The hat.  The one we put on your coffin.  The one you found discarded by the side of the road when you were 20.  The one that had been run over and was really just a piece of felt held together with string.  The one you wore to all RY functions and other important events.  You loved that hat.  You saw it’s character.  Says a lot for how you saw people.

You have the kindest heart and most generous soul of anyone I’ve ever known.

I love you.

XA

51 days. You see how this works? It’s my memory for knowing how long I’ve been a widow.

School again today and I had most of the “problem children” in session after session.  BUT, despite me not getting much sleep last night (or maybe because I didn’t get much sleep) I was able to have 5, relatively calm learning-centred literacy sessions without any screaming or pushing (which happened in the Yr 5 group yesterday with a different teacher).  There was less of the “she is looking at me funny” / “nah nah ne nah nah” / “he touched my pencil” etc and more of the quiet talking, respectful LEARNING environment for the kids.  MOST of them even got the idea.

Amazing.

Of course it rained like it did for Noah and I was seriously glad to see a patch of blue sky this afternoon.  I think it’s been raining since Christmas … with the worst day obviously being March 1 when that bloody road was so slippery.  Hmm… “bloody road” … there’s my nightmare for tonight, right there.  I guess you’ve “seen” my dreams of late…. maybe I *should* have insisted on a viewing as at least then I’d know just how far from the truth my nightmares are….

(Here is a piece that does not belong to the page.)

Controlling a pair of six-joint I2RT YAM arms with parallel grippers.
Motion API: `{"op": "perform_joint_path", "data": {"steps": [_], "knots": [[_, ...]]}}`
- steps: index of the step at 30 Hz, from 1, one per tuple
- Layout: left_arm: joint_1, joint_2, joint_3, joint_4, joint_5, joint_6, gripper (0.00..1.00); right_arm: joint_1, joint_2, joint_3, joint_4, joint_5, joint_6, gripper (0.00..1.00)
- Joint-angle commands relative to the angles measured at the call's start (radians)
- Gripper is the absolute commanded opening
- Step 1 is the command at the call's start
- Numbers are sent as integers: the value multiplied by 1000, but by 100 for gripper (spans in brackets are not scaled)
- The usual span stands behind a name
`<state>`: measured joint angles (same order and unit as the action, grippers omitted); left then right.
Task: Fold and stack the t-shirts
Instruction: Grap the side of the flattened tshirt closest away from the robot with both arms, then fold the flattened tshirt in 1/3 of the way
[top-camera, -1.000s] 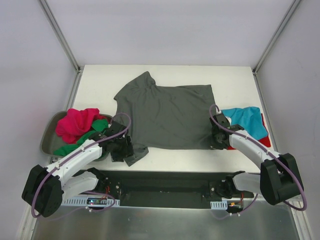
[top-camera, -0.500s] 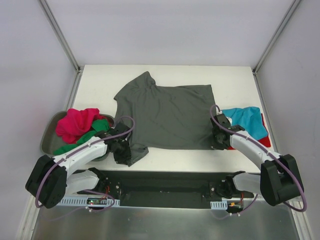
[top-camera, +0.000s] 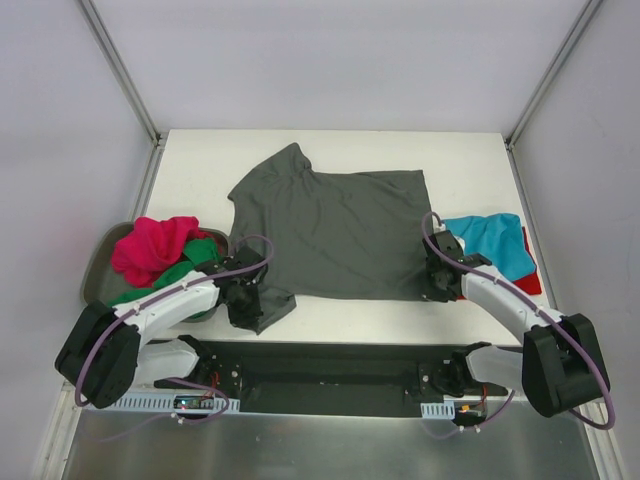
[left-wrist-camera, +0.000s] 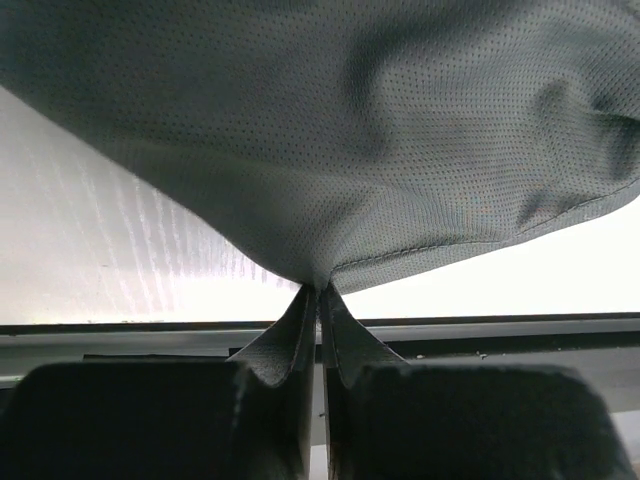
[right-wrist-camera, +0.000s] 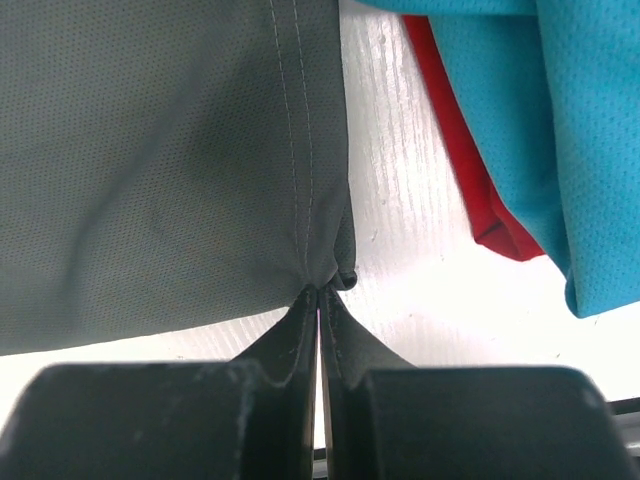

Anyhoo .. shall try to forget that one before bed time….

Memory for tonight.  …

Living in FNQ and how you got a taste of non-working life for a year or so.  I was so worried about the fact that you’d given up your job to move to a job I got, but you made everything OK by telling me time and again how thankful you were for that short break from working life.  Not that you were ever idle.  We had a great time living in FNQ before we had the kids – lots of bushwalking, train spotting (remember the steam train that went up to  Herberton each month?), inventing, socialising and generally having fun.  We were so snug in our little house and we loved having visitors.  Remember the  Hypipamee crater ???  You always said that’s where you’d hide my body when you eventually did me in as it had wheelie-bin access right up to the edge. … Geez – where am I ever going to find anybody else with your sense of humour?????   I think we are the only two people who really “got” each other’s humour.

Ok darl, I’m signing off for today.  I love you beyond life.